What you have to do: For each line of the listing that contains "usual", make a copy and return it.

Stored data:

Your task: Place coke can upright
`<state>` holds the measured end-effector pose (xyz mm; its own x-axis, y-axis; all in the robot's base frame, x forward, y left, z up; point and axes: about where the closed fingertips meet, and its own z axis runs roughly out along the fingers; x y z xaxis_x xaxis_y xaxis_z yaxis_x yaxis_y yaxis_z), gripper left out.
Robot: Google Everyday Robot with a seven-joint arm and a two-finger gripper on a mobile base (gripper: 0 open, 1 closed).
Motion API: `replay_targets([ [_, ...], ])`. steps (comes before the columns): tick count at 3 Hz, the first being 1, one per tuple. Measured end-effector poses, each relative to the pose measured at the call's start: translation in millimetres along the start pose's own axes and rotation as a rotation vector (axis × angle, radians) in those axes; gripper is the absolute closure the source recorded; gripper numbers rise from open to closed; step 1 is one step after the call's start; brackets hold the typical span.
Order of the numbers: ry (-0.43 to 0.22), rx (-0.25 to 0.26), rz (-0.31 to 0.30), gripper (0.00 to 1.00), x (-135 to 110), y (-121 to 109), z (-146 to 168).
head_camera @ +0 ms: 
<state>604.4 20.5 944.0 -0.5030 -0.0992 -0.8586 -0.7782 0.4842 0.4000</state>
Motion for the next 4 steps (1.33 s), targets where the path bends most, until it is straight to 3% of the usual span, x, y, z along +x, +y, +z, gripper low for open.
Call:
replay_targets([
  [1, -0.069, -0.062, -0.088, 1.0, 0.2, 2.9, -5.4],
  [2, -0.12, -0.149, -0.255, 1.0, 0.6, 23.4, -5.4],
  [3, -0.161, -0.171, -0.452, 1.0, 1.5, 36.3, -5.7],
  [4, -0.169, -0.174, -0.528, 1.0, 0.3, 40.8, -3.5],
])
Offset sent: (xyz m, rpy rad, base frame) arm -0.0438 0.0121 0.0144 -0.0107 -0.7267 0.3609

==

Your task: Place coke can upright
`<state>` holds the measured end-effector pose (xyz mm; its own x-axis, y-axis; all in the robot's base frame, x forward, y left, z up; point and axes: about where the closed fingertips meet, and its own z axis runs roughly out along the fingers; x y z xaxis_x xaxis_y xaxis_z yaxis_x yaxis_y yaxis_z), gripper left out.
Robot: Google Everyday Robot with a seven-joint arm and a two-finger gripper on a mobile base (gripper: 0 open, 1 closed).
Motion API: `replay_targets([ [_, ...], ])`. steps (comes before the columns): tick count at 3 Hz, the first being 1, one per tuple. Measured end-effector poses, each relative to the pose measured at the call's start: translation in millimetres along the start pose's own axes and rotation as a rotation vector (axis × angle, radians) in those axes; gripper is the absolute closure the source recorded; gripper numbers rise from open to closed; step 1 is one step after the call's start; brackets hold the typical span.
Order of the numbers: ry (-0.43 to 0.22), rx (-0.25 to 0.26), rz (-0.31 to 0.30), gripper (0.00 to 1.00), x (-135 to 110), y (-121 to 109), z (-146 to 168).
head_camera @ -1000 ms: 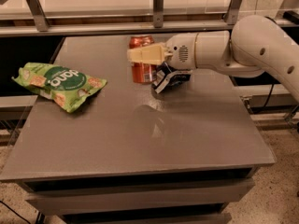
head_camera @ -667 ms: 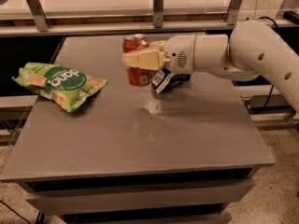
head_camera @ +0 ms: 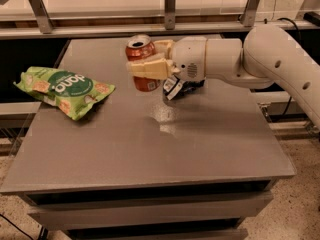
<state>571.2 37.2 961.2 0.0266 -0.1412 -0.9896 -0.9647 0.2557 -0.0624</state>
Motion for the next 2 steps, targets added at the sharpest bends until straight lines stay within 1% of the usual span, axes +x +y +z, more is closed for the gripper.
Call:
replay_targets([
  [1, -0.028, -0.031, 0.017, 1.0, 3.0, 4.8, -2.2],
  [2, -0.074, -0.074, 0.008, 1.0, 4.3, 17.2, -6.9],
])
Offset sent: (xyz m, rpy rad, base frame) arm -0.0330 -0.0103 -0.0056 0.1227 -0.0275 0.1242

Response to this task:
Motion for the next 4 steps (1.33 s), targets where the path bends most, until it is straight to 3% of the usual span, x, y, z along +x, +y, +z, gripper low for open.
Motion for the next 2 steps, targets added at the sharpest bends until straight lines stay within 1% of the usual span, axes +x +y +z, more is closed for the gripper.

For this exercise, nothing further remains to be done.